## EXERCISE:
Restate word for word the lines of the entries below, starting with the line that holds "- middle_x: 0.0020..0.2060" and ending with the line that holds "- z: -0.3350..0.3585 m", and no others.

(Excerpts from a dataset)
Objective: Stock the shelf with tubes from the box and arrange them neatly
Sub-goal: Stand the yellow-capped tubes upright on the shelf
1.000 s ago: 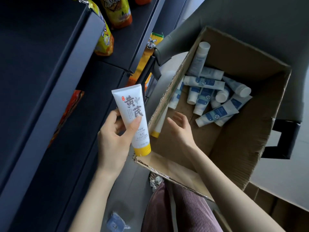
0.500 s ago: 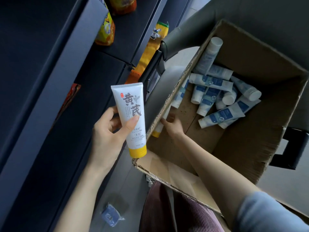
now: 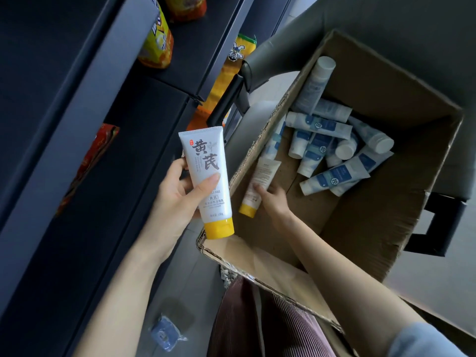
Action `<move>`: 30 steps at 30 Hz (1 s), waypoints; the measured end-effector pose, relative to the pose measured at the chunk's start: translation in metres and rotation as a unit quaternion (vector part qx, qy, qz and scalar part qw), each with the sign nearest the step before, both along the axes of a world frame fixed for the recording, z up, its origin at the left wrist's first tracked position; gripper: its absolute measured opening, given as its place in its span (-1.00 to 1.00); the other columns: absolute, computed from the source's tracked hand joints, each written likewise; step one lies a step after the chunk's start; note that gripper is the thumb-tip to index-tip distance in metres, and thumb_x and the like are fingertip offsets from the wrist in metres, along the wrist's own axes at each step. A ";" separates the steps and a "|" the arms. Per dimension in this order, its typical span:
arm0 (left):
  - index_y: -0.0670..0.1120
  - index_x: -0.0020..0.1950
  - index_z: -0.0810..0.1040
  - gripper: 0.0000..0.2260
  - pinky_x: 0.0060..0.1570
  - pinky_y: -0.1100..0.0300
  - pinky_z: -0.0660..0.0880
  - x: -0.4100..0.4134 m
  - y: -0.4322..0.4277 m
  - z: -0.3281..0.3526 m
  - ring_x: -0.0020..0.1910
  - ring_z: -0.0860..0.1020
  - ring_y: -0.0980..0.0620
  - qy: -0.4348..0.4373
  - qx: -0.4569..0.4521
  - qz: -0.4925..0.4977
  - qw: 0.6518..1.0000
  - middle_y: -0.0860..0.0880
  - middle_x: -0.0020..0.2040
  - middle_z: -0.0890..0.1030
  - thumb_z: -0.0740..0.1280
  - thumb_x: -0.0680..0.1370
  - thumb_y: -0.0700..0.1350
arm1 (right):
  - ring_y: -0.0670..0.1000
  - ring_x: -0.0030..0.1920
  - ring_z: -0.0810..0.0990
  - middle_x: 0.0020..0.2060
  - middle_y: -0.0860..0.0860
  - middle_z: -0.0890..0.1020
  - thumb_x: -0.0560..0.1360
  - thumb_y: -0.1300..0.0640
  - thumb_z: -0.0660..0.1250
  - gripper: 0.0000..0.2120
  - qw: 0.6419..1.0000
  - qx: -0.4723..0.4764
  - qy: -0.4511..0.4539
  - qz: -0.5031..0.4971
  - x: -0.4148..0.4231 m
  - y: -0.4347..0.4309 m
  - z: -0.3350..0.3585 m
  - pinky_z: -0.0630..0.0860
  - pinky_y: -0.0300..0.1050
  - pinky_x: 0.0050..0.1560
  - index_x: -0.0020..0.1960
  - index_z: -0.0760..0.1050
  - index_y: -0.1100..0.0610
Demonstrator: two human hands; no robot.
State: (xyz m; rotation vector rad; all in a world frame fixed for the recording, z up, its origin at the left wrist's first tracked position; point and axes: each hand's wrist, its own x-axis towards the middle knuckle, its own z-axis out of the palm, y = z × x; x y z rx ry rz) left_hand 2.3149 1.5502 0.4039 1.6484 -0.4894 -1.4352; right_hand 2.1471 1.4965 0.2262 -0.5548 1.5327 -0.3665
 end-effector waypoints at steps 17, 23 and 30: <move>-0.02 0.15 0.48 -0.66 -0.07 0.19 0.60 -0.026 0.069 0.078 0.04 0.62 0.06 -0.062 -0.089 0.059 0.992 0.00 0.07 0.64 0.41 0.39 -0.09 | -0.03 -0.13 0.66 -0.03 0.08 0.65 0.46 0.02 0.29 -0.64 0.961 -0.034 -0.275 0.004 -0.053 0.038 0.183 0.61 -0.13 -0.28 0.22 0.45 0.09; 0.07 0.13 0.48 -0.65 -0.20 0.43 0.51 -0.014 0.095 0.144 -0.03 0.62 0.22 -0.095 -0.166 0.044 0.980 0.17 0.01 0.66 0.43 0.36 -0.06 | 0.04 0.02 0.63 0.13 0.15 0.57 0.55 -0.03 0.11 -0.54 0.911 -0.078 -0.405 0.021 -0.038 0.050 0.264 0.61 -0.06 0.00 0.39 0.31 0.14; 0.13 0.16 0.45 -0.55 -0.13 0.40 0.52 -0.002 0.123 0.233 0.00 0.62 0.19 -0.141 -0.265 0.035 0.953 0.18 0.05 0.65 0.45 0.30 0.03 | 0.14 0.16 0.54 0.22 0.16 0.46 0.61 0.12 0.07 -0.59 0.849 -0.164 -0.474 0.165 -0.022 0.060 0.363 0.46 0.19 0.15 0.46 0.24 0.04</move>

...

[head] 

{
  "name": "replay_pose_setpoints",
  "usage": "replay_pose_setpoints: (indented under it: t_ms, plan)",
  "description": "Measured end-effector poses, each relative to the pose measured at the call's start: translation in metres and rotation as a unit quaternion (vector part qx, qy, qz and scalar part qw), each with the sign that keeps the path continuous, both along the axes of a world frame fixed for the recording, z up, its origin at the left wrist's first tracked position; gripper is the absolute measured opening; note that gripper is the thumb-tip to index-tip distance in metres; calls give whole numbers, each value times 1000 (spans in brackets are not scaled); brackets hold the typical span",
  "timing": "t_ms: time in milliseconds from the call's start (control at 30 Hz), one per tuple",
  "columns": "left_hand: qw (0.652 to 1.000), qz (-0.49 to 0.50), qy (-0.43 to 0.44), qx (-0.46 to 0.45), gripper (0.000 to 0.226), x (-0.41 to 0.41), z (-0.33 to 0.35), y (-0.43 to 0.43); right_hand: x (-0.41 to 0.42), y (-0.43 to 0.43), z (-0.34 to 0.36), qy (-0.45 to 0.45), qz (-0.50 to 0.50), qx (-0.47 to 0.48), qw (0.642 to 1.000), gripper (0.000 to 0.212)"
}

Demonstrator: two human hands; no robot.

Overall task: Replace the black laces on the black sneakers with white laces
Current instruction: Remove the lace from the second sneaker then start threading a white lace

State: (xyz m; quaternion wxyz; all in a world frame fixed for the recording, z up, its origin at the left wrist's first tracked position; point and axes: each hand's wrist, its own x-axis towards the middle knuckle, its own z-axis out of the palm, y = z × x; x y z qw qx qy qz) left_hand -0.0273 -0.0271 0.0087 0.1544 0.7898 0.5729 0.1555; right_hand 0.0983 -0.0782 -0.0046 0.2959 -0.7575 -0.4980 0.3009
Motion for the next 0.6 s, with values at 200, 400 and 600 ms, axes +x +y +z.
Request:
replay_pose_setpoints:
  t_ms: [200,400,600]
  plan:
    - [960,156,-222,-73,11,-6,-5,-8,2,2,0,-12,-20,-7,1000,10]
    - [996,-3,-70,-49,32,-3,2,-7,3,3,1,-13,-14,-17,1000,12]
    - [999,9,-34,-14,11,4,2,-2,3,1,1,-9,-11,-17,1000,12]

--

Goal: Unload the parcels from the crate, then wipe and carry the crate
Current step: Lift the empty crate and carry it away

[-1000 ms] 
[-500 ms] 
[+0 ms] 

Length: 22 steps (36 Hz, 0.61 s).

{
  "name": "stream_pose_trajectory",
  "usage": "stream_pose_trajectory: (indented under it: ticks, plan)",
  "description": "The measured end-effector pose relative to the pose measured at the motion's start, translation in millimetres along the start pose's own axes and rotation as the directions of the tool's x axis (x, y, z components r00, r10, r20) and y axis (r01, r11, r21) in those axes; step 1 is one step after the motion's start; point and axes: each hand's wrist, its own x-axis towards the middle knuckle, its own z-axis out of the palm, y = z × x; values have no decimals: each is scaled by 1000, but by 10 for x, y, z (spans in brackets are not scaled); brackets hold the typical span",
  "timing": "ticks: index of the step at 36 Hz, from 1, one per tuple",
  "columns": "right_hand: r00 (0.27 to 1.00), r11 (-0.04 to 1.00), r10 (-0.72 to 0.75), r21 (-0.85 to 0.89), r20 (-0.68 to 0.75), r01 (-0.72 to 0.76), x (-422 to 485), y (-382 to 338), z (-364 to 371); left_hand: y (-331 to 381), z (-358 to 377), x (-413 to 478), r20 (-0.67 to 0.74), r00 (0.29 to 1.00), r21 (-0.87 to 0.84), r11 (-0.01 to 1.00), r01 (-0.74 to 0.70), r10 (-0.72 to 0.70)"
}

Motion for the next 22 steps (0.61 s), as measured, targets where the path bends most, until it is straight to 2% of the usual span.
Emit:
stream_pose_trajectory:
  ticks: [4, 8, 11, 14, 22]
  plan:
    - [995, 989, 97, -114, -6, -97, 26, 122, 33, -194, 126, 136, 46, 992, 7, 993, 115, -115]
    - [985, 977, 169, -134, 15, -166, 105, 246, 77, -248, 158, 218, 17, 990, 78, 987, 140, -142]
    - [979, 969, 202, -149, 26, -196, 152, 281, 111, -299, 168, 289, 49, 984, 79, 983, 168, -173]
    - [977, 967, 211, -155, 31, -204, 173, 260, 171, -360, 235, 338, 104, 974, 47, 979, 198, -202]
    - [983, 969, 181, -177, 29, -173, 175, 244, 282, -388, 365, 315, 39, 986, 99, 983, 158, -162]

## WORKED SOLUTION:
  - middle_x: 0.0020..0.2060
  - middle_y: -0.0860..0.0860
  - middle_z: -0.0890..0.1020
  - thumb_x: -0.0560..0.1360
  - thumb_y: -0.1300..0.0640
  - thumb_z: -0.0660..0.1250
  - gripper: 0.0000..0.2120
  - qw: 0.6419..1.0000
  - qx: -0.4723..0.4764
  - qy: -0.4511..0.4539
  - qz: -0.5031..0.4971
  - x: -0.4148..0.4231 m
  - y: -0.4347..0.4309 m
  - z: -0.3350..0.3585 m

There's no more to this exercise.